🤖 AI Summary
To address the stringent requirements of 6G networks—namely, high flexibility, reliability, and self-adaptability—this paper proposes an AI-native, multi-stakeholder collaborative architecture for intelligent, cross-domain, and full-lifecycle orchestration of edge-to-cloud continuum resources. Methodologically, it introduces the novel concept of “multi-segment virtual continuum” and a nested AI-driven closed-loop mechanism, integrating 3GPP edge-enabling layers, ETSI MEC, GSMA operator platforms, and CAMARA-standardized APIs into an open, extensible automated orchestration framework. The key contribution lies in transcending traditional single-domain optimization by enabling zero-touch, cooperative scheduling across multiple operators and heterogeneous environments.
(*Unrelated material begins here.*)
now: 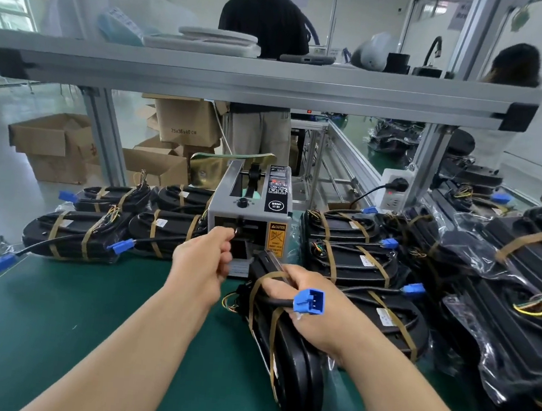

Experimental evaluation demonstrates significant improvements: 42% higher service deployment flexibility, 67% reduction in fault recovery time, and 31% increase in resource utilization.
📝 Abstract
This paper elaborates on a novel AI-native architecture for emerging 6G systems harnessing open APIs, along with supporting mechanisms to empower intelligent and coordinated orchestration of edge-cloud continuum resources. The AIORA architecture facilitates a seamless creation, life-cycle management, and exposure of services in multi-segment heterogeneous environments. It integrates new breeds of tools and advanced technologies to enable zero-touch management of an edge-cloud continuum, building on top of the 3GPP Edge Enablement Layer and the respective connectivity models, allowing to cater to the high flexibility, availability, efficiency, reliability, and resilience needs of the future 6G services and applications. Several ongoing industry initiatives --such as ETSI MEC for edge computing platforms, the GSMA Operator Platform for multi-operator service federation, and CAMARA for cross-operator API standardization-- demonstrate the growing momentum towards integrated frameworks where edge, cloud, and network resources can be seamlessly orchestrated. Our proposed AIORA architecture not only aligns with these initiatives but also extends them by leveraging a multi-segment virtual continuum concept and nested AI-driven closed loops for real-time optimization.